Merkels Schlafmützenpolitik

Angela Merkel hat sich wohl nie gefragt, durch welche Taten sei denn einst in die Geschichtsbücher eingehen möge. Denn sonst hätte sie etwas für eine positive Bilanz ihrer Politik getan. Eingebettet in die politische Starrheit der Großen Koalition hat sie eine Politik der weitgehenden Tatenlosigkeit betrieben. Handlungsfähigkeit sieht jedenfalls anders aus.

Diese Schlafmützenpolitik von Merkel innerhalb der GroKo findet immer noch große Zustimmung, muss aber beendet werden. Viele fühlen sich nicht mehr von ihr vertreten. Ihr wird es so gehen wie ihrem Ziehvater Kohl: Weitab von ihren eigenen Beratern und vom Volk wird sie entsetzt feststellen müssen, dass sie nur noch eine Belastung für Deutschland ist.
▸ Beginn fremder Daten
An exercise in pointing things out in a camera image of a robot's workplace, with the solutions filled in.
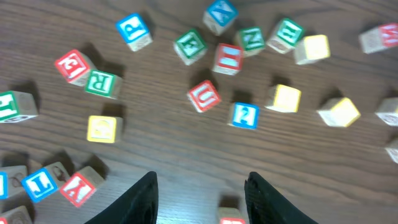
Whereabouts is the green N block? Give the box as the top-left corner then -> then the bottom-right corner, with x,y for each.
234,26 -> 266,57

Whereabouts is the red I block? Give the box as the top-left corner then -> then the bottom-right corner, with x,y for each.
218,207 -> 246,224

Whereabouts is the red U block centre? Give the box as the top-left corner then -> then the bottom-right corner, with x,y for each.
187,80 -> 221,113

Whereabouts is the blue 2 block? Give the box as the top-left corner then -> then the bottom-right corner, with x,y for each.
228,102 -> 260,129

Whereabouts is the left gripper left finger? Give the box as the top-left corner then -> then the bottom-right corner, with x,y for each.
85,171 -> 159,224

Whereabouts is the green J block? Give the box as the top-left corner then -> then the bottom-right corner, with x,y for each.
1,91 -> 39,123

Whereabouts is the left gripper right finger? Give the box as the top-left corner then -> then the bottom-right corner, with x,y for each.
244,172 -> 318,224

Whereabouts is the green R block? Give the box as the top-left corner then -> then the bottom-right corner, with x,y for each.
85,70 -> 123,99

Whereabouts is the red Y block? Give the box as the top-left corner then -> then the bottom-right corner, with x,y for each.
60,166 -> 105,208

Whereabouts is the red H block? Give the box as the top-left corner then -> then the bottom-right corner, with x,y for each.
211,43 -> 244,75

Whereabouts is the yellow G block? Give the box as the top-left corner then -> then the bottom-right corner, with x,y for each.
86,115 -> 123,144

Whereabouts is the green F block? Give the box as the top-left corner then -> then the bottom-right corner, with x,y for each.
174,29 -> 208,66

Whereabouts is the red u block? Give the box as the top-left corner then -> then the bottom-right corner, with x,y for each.
187,80 -> 221,113
1,205 -> 33,224

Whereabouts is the blue T block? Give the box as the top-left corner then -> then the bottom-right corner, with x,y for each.
21,162 -> 70,203

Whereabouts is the blue X block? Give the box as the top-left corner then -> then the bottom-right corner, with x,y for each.
203,0 -> 239,36

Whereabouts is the blue L block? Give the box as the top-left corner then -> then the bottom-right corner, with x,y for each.
1,166 -> 27,200

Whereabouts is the green B block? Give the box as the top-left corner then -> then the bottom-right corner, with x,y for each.
266,17 -> 305,54

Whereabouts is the red U block lower left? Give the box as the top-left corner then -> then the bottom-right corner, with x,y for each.
1,205 -> 33,224

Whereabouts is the yellow block right of centre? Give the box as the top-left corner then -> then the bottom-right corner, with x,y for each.
317,97 -> 361,128

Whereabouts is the green Z block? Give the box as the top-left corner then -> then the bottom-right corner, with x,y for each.
385,138 -> 398,164

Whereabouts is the red M block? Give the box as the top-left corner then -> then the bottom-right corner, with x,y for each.
359,22 -> 397,54

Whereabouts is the blue P block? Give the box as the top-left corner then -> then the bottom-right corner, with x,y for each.
116,13 -> 153,52

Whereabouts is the yellow block top centre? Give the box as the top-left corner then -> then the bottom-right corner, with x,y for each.
294,35 -> 331,65

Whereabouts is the red E block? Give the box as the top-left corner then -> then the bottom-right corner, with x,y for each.
55,49 -> 96,86
Immer nach dem Motto: "Ich entscheide, was richtig ist - egal ob es den Anderen passt oder nicht." Es ist genau diese Art der Kanzlerin, die Vielen im Land nun langsam auf die Nerven geht. Das Ergebnis dieser ignoranten Politik sehen wir ja gegenwärtig leider an einer Unzufriedenheit im Land, die seit der Wende noch nie so groß war.

Und alle, die ihr noch zustimmen, denen muss es erstmal schlechter gehen, bevor sie anfangen, wach werden. Und das kann heute ganz schnell gehen in dieser Welt. Keiner ist mehr geschützt vor sozialem Absturz. Es interessiert heute nur noch der Profit und die eigene Sicherheit. Das wird sich eines Tages noch rächen.

Wenn Frau Merkel nochmal Kanzlerin wird, dann ist dies auch ein Beweiss, dass die Mehrheit der Deutschen "ein weiter so" möchte. Ich sehe dann schwarz für Deutschland und die EU.